Not long ago, I happened to catch part of a History Channel special on World War II. Watching it, I was struck by how the crazy, fear-based destructiveness of a handful of power-hungry people can create a legacy of pain for millions.
When I turned the TV off, that thought stuck with me, and I began perceiving how this dynamic plays out in so many areas of our lives.
The more fearful, less secure, and less satisfied we feel in our own bodies and lives, the more vulnerable we are to being manipu-lated by outside forces — from marketing and media messaging to group pressure and political rantings.
The more we strive for the upper hand in controlling, isolating, and distancing ourselves from the things that challenge us or make us uncomfortable, the more rigid we become in narrowly defining the conditions of our own happiness.

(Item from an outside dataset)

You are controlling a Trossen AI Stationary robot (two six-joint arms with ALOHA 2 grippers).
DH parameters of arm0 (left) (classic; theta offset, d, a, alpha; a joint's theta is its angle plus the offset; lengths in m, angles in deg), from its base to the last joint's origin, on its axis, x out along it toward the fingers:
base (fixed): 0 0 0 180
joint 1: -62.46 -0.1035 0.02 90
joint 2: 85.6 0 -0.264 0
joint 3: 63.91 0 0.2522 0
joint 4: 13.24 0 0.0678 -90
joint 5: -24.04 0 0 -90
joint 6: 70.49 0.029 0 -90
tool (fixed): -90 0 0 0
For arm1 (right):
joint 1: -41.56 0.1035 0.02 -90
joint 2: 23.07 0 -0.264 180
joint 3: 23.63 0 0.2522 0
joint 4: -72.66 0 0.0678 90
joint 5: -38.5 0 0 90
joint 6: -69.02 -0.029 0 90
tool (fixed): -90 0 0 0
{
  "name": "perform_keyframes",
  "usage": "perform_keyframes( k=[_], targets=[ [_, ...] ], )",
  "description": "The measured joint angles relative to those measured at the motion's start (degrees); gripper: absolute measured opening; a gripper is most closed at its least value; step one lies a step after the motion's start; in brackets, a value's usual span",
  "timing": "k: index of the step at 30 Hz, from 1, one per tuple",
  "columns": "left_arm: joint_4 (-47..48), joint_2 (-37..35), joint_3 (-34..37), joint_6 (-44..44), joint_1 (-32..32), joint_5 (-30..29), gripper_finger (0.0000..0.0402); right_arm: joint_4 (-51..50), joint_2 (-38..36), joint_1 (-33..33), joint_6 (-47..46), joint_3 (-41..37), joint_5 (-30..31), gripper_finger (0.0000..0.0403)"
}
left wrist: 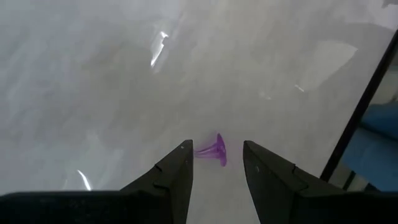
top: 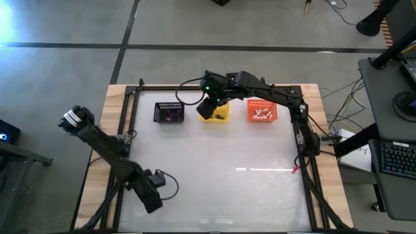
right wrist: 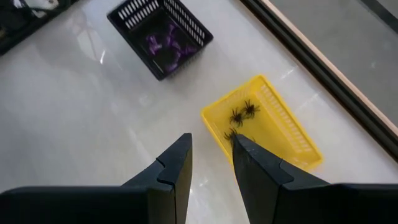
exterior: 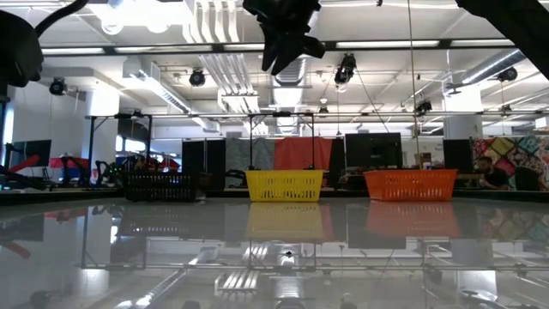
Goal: Sort Halloween decoration
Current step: Put the violet hat toy into the black bin
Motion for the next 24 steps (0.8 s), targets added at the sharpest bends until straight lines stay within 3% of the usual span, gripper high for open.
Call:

Natural systems are diverse, porous, dynamic, and symbiotic. And yet, we humans are often inclined to build big walls — figurative and literal structures — in an attempt to protect whatever static reality we’ve come to believe we “must” maintain in order to be OK in our lives.
In some cases, this has us clinging to ideas, habits, possessions, and relationships that no longer serve us. In other cases, it has us suppressing the symptoms of our disease (or disease), rather than addressing the root causes. In still other cases, it has us resisting those changes that inevitably occur in our bodies, minds, and spirits as we grow older (and, one hopes, wiser) with time and experience.
Too often, we’re inclined to create conflict and pain for ourselves and others rather than expand our viewpoints, and notice that there are potential gifts and opportunities on the other side of the “losses” we’re so afraid of enduring.
I can’t count the number of apparent defeats or disappointments I’ve experienced that eventually turned out to be very much to my advantage. And I cringe a little looking back at how many times I’ve “gone to war” to get my way without fully understanding all of the dynamics at play, the true costs, and the far better win-win resolutions that might have been available.
I’m not suggesting that we should pursue all our life goals with a passive, “go with the flow” attitude. I’m not suggesting that we shouldn’t be committed to enthusiastically creating and sustaining circumstances that support our own health and happiness.
But I will suggest that we often don’t realize the full range of happiness-creating circumstances available to us, or how many of the factors that truly determine our satisfaction reside within us, rather than in the external domains we strive so hard to control.
Research suggests that we humans tend to have a happiness set point — one that fluctuates in the face of big triumphs and losses (from lottery wins to catastrophic accidents), but then quickly returns to its former level.
It also turns out that once our basic survival and health needs are handled, the factors most likely to improve our happiness have far more to do with our mindset, personal relationships, sense of meaning, and enjoyment of simple pleasures than they do with other outside factors or material conditions.
Still, it’s easy for us to get caught up in a false certainty about what we need to be happy — whether it’s having our “ideal” body, amassing the trappings of success, or wielding a certain measure of control over others. It’s easy to get captivated by our attachments and fears of loss.
As I’ve written in previous columns, we are living in a time of unprecedented change. It’s a time of integration, globalism, interdependence, and systems thinking — not a time for walls, fences, and rigid clinging to tightly controlled realities.
So as we move into winter, I think it’s worth observing how nature gracefully cedes itself, over and over again, to natural cycles of birth, growth, maturity, death, and rebirth.
We can take some comfort in the fact that throughout our lifetimes, each of us undergoes those same repeating cycles in all we are and do. And when faced with the opportunity to advance into a new phase of reality, we can find richness and discovery — rather than resistance and frustration — in its unfolding.